Все дела он сложил в сейф, ключи убрал в карман и выкурил еще папиросу. Курил он, как работал. Главное заключалось в том, чтобы не ослабла пружина. Было десять, когда он позвонил Надежде Львовне и спросил у нее, уехал ли Зиновий Семенович.
— Да вот, как назло все складывается, — ответила она. — И настроение у него — прямо совладать невозможно.
— Злой?
— Ужасно.
— Это хорошо, что злой. Очень хорошо.
— Я вас, Август Янович, не понимаю.

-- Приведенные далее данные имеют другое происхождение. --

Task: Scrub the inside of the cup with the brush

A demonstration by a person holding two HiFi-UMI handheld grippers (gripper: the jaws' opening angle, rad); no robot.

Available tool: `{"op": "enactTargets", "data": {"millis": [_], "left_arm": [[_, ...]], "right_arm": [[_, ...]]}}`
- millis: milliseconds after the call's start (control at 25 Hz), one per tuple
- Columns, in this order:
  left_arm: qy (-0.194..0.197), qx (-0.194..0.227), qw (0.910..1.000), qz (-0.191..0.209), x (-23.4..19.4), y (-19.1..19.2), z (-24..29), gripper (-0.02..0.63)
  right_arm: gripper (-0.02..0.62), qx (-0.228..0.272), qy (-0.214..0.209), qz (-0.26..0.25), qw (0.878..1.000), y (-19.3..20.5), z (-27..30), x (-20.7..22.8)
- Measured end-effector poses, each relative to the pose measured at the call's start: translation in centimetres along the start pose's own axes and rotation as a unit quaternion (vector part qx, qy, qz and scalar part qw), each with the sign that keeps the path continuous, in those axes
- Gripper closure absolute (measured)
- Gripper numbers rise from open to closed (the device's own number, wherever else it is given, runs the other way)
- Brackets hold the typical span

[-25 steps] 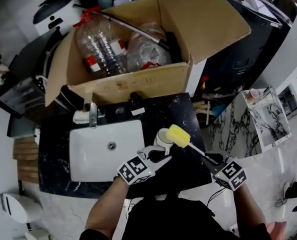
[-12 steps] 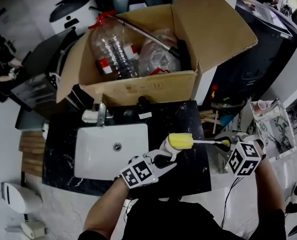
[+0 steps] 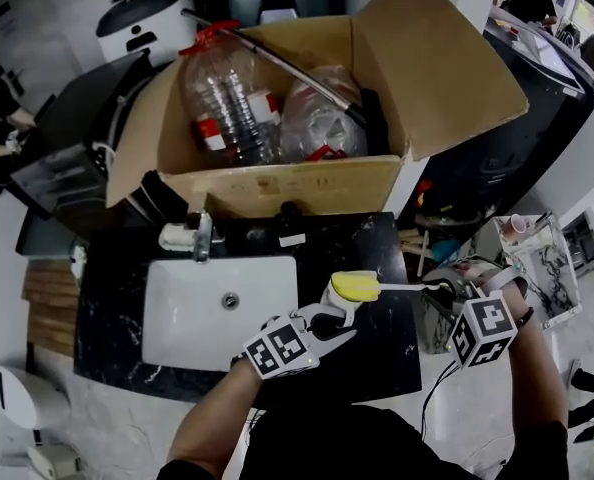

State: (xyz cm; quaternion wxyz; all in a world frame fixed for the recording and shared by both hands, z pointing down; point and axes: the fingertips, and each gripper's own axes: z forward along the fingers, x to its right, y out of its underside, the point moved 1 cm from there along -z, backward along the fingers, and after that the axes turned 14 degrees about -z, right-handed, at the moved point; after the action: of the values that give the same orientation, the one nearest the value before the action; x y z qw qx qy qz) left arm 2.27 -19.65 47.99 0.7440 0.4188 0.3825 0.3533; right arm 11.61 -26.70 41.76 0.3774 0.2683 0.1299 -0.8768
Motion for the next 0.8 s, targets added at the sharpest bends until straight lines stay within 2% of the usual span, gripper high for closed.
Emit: {"op": "enactTargets", "data": {"millis": [160,280,440,600,800], "left_arm": [[0.018,0.001,0.9998,-0.012,0.3,0.6,0.5,0.545],[0.027,-0.005,0.9995,0.015,1.1,0.5,0.8,0.544],[0.042,-0.026,0.9973,0.054,2.4,0.4,1.0,0.547],[0.044,-0.033,0.9967,0.059,2.5,0.7,0.9,0.545],[0.036,-0.037,0.997,0.057,1.8,1.7,1.4,0.544]], "right_arm": [[0.559,-0.009,-0.036,-0.018,0.999,0.4,-0.3,-0.2],[0.558,-0.002,-0.052,-0.026,0.998,0.3,-0.7,0.0],[0.561,-0.008,-0.053,-0.045,0.998,0.0,-0.9,0.8],[0.561,-0.029,-0.07,-0.086,0.993,-0.8,-0.8,1.0],[0.555,-0.033,-0.126,-0.114,0.985,-1.9,-1.0,0.7]]}}
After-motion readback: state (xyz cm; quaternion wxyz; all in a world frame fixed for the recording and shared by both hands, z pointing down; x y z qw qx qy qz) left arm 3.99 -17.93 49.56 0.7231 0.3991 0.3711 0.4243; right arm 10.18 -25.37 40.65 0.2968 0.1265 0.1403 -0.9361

У него ведь двадцатого актив.
— У всех у нас актив, — сказал Штуб. — Ну, доброй ночи.
Дежурный по вокзалу подтвердил: да, товарищ Золотухин отбыл, все в полном порядке, место удобное, нижнее.

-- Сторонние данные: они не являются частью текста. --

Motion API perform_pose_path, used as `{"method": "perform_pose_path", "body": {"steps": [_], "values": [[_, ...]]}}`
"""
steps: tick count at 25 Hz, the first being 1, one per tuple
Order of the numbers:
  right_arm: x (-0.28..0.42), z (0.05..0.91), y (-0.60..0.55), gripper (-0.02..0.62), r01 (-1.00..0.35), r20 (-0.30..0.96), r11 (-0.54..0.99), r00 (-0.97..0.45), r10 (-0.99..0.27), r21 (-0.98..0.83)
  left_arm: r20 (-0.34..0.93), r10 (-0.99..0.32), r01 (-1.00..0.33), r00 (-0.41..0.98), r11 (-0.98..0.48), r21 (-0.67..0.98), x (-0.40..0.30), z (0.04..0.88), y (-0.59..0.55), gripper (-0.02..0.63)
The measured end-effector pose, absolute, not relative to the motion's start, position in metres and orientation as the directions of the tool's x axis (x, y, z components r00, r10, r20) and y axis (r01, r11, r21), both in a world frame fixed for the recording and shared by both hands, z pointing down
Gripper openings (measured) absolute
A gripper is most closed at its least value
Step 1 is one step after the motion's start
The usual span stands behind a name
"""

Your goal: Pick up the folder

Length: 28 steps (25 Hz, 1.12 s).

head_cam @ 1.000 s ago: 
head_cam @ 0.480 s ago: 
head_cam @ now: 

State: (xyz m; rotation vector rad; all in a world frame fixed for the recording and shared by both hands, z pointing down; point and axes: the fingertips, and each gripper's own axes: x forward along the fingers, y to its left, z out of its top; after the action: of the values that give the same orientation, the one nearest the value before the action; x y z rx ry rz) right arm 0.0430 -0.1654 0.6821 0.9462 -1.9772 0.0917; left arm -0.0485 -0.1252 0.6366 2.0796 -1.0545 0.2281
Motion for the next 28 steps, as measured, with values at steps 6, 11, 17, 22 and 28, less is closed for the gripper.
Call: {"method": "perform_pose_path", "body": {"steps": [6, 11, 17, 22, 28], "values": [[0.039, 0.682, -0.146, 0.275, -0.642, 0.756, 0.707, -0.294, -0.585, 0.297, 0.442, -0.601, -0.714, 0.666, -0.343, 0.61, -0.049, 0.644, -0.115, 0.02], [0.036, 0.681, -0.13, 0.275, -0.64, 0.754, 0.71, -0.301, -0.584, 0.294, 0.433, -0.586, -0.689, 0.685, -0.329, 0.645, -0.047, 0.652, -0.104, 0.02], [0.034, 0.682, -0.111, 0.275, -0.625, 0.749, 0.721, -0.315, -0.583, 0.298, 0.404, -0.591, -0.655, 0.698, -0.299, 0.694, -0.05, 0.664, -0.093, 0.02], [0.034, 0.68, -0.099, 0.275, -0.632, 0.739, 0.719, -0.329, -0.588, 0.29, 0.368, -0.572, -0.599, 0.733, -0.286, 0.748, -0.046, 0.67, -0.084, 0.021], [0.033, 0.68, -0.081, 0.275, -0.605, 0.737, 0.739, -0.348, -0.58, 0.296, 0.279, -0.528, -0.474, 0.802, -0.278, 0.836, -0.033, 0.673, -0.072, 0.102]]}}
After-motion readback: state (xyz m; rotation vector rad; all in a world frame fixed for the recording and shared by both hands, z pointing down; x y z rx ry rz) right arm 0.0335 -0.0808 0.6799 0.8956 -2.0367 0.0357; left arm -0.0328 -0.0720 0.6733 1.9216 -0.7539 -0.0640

Нужно было позвонить домой. Но на это у Штуба не хватило сил.
Не могло хватить.
Уже с трудом из последних сил он постелил себе на диване постель, попросил дежурного не будить, даже если позвонит Москва, разделся и прилег. В одиннадцать он начал принимать люминал: две таблетки, через десять минут еще две, потом последние две. Полежал тихо, выпил остатки коньяка, выбросил окурки в печь, полную головней, мерцающих синими огнями. Пора?
«Странное слово — пора», — подумал он.
Повернув на несколько секунд выключатель люстры, он внимательно оглядел кабинет. Все здесь было в идеальном порядке, как он любил. Разве вот коньячная бутылка? Но и у нее была своя роль: выпил-де и крепко уснул. Выпил и печь закрыл раньше времени. Главное — чтобы истинные мотивы никому не пришли в голову. Во всяком случае — чтобы они не были очевидны.
Теперь наступило время.
Крепко вышагивая короткими, мускулистыми ногами, на которых белели шрамы — та распроклятая мина, — Штуб подошел к печке. Открыл верхнюю дверцу, плотно насадил чугунную вьюшку и, убедившись в том, что сине-зеленые огоньки изогнулись в сторону кабинета, словно запросились к нему, захлопнул чугунную дверцу топки. Это было все. Его день кончился. И его труд. Теперь зеленая изразцовая печь принялась за свою работу — ей так было велено.